▸ Your objective
Check each line of the entries below for the word "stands", then state how many lines have it and nothing more.

####

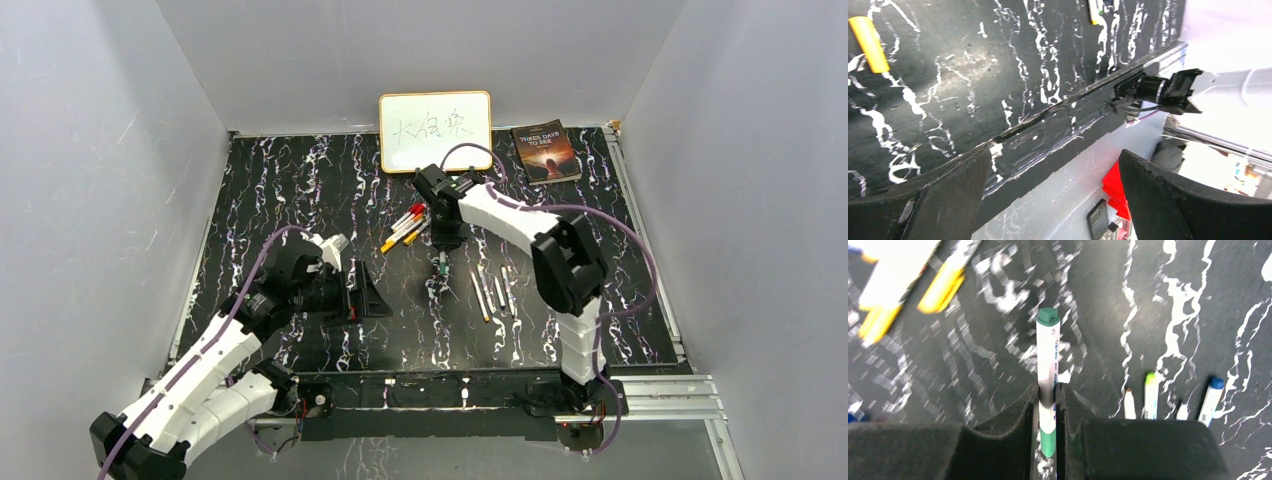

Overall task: Open the pen caps
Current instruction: Pick up the pen from the center of the board, then open the pen cap from the pen.

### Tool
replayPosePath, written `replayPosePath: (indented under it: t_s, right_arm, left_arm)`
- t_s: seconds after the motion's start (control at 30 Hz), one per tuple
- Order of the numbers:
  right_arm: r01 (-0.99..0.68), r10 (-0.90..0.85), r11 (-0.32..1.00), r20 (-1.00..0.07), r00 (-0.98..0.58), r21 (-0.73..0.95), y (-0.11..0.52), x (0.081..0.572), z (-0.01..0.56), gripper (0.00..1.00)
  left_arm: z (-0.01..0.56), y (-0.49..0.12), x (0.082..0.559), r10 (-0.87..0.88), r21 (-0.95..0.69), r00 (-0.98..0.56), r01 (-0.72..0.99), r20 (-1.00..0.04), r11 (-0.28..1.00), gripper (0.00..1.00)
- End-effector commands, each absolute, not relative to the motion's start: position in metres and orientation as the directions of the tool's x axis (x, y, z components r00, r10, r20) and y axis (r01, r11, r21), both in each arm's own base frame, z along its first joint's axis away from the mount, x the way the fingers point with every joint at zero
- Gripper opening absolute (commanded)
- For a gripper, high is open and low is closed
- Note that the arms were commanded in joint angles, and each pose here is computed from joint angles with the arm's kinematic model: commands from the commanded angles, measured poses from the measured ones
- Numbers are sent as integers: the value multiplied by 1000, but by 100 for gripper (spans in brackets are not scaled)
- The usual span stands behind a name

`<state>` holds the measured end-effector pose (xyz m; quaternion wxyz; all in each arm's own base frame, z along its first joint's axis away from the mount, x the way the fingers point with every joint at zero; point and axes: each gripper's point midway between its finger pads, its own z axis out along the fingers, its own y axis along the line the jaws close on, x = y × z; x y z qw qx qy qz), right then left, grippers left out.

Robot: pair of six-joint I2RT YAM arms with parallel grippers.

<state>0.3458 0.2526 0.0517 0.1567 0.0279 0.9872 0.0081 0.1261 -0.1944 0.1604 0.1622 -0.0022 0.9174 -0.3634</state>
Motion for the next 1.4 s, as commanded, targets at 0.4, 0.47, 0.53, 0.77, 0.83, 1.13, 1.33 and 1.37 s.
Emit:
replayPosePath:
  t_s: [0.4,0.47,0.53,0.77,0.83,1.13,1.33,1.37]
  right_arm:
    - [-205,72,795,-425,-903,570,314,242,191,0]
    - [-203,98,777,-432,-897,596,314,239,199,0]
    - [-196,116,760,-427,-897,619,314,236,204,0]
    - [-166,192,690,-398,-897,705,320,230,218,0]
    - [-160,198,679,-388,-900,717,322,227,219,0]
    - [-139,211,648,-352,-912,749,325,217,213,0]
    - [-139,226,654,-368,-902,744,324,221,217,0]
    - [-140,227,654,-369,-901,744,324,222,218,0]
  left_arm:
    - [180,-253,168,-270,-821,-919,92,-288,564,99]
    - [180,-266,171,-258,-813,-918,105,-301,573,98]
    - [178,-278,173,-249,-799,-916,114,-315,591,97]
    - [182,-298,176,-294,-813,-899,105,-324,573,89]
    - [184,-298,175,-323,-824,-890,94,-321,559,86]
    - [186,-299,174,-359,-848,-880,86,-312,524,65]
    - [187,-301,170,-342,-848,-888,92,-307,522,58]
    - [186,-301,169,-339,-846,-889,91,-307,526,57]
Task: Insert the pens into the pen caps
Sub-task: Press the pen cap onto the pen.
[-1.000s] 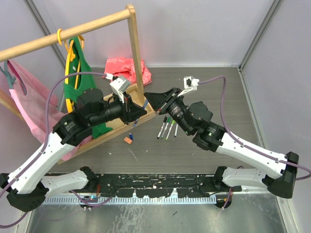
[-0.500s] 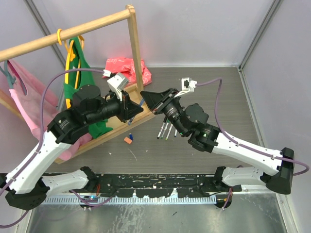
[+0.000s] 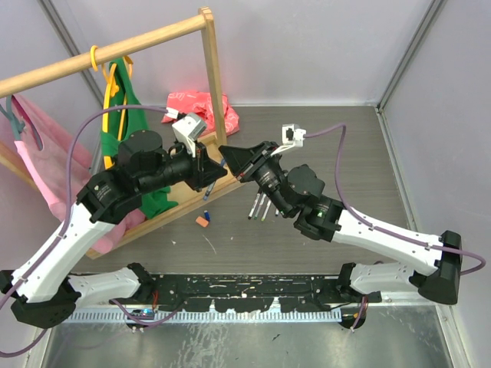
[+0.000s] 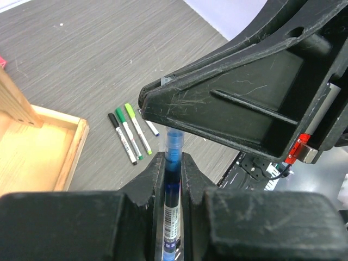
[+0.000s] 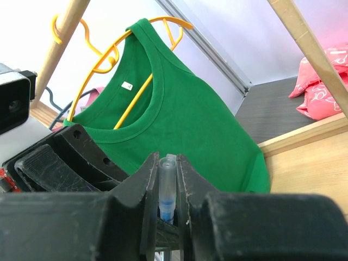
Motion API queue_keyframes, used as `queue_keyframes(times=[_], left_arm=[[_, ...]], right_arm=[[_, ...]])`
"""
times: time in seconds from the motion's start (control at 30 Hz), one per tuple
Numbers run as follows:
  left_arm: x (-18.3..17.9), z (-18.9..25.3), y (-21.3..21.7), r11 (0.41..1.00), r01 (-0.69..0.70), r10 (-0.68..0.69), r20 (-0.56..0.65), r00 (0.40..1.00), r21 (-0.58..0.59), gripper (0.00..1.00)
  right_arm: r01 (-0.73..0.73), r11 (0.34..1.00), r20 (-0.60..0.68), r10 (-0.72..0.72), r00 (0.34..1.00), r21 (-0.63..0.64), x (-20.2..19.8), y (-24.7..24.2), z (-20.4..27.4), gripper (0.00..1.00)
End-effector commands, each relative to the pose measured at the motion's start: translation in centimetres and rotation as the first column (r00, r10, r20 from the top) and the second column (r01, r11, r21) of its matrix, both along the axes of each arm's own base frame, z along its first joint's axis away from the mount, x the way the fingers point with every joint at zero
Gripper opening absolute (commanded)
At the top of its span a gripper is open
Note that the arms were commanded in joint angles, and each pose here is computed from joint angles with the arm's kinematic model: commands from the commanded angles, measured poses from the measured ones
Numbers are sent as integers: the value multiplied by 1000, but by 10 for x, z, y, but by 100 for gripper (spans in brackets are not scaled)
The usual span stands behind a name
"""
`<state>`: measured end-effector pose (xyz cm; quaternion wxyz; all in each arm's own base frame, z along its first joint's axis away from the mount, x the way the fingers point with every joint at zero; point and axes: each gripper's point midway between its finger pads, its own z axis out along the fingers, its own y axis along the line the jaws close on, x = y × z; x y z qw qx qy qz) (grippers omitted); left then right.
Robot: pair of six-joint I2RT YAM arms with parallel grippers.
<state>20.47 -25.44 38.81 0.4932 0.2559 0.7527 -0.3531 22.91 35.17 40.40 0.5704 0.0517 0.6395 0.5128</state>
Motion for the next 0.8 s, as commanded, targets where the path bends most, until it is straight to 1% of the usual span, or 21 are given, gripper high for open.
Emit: queue_keyframes(times=[0.0, 0.17, 0.27, 0.4, 0.53, 0.6, 0.77], left_arm=[[10, 182, 16, 880, 37, 196, 433, 880, -473, 0], [-5, 159, 9, 903, 97, 100, 425, 900, -418, 0], [-12, 143, 2, 915, 140, 30, 411, 911, -378, 0], [-18, 122, -13, 923, 209, -77, 376, 923, -323, 0], [-18, 108, -18, 926, 222, -109, 346, 932, -305, 0], [-18, 104, -19, 927, 221, -113, 337, 935, -302, 0], [-16, 94, -19, 935, 209, -113, 318, 941, -287, 0]], right_arm=[[-319, 882, -189, 268, 945, -347, -70, 35, -111, 0], [-219, 932, -84, 204, 975, -288, -48, 14, -59, 0], [-203, 950, -25, 203, 979, -239, -40, 6, -27, 4], [-172, 962, 49, 186, 981, -210, -34, -1, 9, 8], [-147, 973, 109, 168, 980, -180, -31, -7, 38, 18], [-130, 977, 135, 154, 979, -167, -31, -12, 51, 26], [-111, 983, 225, 142, 964, -147, -37, -28, 77, 43]])
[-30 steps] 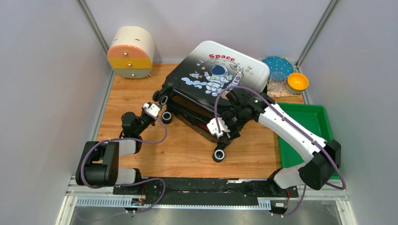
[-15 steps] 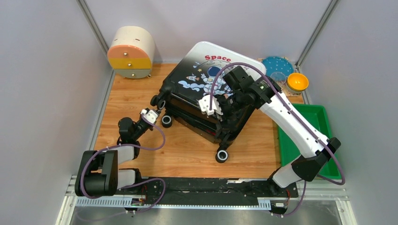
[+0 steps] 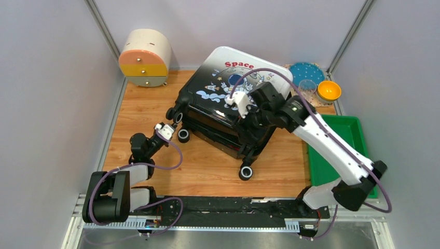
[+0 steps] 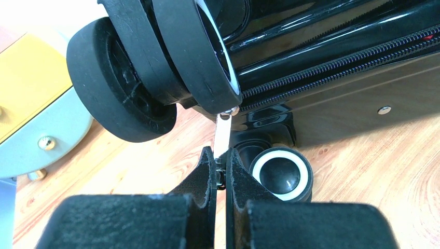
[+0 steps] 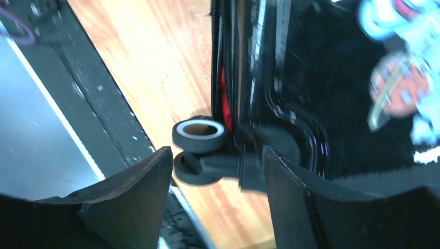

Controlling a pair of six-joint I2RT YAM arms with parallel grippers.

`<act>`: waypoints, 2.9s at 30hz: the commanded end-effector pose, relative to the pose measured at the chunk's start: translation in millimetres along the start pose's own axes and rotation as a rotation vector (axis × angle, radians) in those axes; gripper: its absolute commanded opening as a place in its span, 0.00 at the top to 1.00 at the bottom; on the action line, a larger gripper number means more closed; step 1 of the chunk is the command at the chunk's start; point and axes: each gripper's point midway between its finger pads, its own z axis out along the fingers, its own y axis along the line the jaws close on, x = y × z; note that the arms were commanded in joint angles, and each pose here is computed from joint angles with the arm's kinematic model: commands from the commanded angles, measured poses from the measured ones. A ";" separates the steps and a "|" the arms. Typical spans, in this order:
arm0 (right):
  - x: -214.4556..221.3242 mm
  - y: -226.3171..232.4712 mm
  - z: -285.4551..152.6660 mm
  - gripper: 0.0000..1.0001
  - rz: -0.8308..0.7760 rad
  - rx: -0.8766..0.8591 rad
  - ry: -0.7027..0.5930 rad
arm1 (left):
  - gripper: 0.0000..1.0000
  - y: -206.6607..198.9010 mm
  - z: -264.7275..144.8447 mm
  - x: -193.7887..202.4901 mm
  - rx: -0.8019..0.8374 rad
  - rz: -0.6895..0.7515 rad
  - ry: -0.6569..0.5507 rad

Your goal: Open, take out, and arrange the luggage

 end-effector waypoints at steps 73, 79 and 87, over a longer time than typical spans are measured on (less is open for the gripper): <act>139.1 -94.7 -14.7 1.00 0.939 0.197 0.159 | 1.00 16.4 -22.1 -16.8 -0.139 -0.036 -0.026; 132.5 -92.3 -28.7 1.00 0.903 0.101 0.124 | 1.00 22.2 -15.3 -26.2 -0.110 0.058 -0.061; 145.6 -80.6 -21.6 1.00 0.875 0.043 0.148 | 1.00 62.6 24.2 -24.5 -0.151 0.000 -0.065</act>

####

▸ Written response
2